Alternatively, the vision system 102 can be configured to create
the digital image using any suitable color model then convert to a
HSV model or the vision system 102 can create the digital image
directly in a HSV model thereby bypassing the conversion step.
[0027] In the embodiment illustrated in FIG. 1, a controller 104
receives the digital image 116 and converts it to a set of color
signals 118 where each color signal corresponds to a desired drive
power for a lamp element 109a, 109b, 109c, or 109d of the lamp
assembly 108. In the embodiment of the architecture of the lighting
apparatus 100 shown in FIG. 1, the lighting apparatus 100
illustrates the controller 104 as being a separate component from,
and coupled to the vision system 102. However, this separation is
presented merely as an aid to understanding the architecture and
those skilled in the art will recognize that the both the
controller 104 and the vision system 102 may be combined into a
single processing device or distributed among many processing
devices. In such an embodiment, the processing steps performed by
the vision system 102 can be performed by the same processing
device as the steps performed by the controller 104 without
straying from the spirit and scope of the present disclosure.
[0028] As will be discussed further below, the controller 104
analyzes color information contained in the digital image 116 and
uses it to produce the plurality of color signals 118 that will
control the intensity of lighting elements in the lamp assembly
108. The plurality of color signals 118 is received by a
multi-channel driver 106 that converts the color signals 118 into a
corresponding plurality of drive signals 120. The power level of
each drive signal 120 corresponds to a color signal 118 and each
drive signal 120 is adapted to power a separate lamp element 109a,
109b, 109c, and 109d of the lamp assembly 108.

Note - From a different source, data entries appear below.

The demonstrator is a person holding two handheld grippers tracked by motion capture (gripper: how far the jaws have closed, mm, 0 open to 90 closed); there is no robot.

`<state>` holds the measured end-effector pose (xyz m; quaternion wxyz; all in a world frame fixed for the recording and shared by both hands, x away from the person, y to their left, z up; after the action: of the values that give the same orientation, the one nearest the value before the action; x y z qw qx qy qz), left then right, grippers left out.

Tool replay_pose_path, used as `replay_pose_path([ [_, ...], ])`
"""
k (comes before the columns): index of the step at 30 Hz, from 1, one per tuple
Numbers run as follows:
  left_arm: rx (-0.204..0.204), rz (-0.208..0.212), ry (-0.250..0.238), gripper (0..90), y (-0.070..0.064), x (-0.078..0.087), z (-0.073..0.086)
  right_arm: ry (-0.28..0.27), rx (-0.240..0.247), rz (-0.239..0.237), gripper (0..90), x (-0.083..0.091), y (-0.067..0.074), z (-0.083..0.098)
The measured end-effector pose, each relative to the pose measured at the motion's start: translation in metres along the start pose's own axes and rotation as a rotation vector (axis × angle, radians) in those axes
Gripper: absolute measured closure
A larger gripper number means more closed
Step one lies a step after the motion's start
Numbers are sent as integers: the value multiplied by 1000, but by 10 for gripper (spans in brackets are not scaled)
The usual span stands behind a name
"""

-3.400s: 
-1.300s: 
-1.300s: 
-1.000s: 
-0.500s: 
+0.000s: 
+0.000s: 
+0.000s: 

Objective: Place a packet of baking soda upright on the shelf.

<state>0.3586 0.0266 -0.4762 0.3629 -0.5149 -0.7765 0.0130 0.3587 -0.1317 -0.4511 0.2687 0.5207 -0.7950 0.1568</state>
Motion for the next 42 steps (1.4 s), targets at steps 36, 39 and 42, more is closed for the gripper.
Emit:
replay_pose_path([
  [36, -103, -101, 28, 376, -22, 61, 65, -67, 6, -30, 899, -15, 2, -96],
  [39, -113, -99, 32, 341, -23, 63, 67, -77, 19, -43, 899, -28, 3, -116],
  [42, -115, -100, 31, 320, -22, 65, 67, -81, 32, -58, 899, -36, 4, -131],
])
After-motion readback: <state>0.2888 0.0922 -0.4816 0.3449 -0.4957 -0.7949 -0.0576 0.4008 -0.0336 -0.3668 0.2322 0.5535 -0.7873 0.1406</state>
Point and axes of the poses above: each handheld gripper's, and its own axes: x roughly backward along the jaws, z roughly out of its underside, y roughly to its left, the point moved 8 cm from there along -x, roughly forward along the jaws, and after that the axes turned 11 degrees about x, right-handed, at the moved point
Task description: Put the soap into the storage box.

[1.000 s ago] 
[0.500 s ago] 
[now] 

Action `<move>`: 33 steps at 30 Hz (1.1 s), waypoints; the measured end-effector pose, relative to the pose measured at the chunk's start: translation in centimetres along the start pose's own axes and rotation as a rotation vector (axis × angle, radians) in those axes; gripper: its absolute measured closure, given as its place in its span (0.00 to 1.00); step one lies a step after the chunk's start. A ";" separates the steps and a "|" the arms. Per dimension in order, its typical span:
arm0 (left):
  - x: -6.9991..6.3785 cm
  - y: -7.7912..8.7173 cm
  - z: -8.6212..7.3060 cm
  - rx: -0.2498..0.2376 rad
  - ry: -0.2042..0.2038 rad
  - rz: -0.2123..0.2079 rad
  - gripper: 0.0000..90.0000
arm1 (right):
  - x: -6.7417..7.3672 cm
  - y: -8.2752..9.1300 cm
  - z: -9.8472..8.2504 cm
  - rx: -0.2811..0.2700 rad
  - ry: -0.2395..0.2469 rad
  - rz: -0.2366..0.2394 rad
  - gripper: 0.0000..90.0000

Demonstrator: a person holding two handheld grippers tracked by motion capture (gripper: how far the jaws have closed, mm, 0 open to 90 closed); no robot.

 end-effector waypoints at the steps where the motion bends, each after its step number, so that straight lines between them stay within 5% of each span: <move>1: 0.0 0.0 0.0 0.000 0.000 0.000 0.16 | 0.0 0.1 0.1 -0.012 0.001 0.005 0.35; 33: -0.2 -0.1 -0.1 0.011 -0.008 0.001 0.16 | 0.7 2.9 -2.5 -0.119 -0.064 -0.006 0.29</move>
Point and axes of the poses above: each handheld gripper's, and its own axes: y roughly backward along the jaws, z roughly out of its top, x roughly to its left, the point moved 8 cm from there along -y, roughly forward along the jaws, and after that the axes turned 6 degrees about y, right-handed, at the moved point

[0029] The vision system 102 and the controller 104 contain one or
more processing devices. Alternatively both the vision system 102
and controller 104 can use the same processing device. The term
"processing device" as used herein refers to any general purpose
computer comprising components such as one or more central
processing units (CPU), main memory, input/output devices, external
storage, etc. as is well known in the art, e.g. a personal computer
(PC), a laptop, a mainframe computer, a server type computer, a
microprocessor, etc. A processing device may also be implemented
using for example specialized digital hardware such as field
programmable logic arrays (FPLA), discrete digital components,
microprocessors with mask programmed read only memory (ROM), etc. A
processing device can also be any combination of general purpose
computing devices and dedicated digital hardware capable of
executing machine-readable instructions, or operating on digital
signals. The specific implementation of the processing device is
not germane to operation of the lighting apparatus disclosed
herein.
[0030] In the lighting apparatus 100 described above, a digital
image 116 is captured in the vision system 102 then analyzed in the
controller 104 to determine color content. FIG. 2 illustrates one
example of an algorithm 200 that may be used to analyze color
content of a digital image 116. The algorithm begins by using a
vision system 102 to capture 201 a digital image 202 of a scene
110. The digital image 202 is captured 201 in an RGB color model or
other suitable color model then converted 203 to a HSV digital
image 116. A HSV digital image is a digital image represented using
the HSV color model. Alternatively, the digital image 202 can be
captured 201 in the HSV representation 116 directly thereby
eliminating the initial conversion 203. Representing an image using
a HSV color model is advantageous for color spectra adjustment
because it isolates color in one channel independent of other
effects of lighting. Using the hue channel alone for analysis
allows filtering of shine, and shadows as well as other lighting
effects, and facilitates binning individual pixels by color.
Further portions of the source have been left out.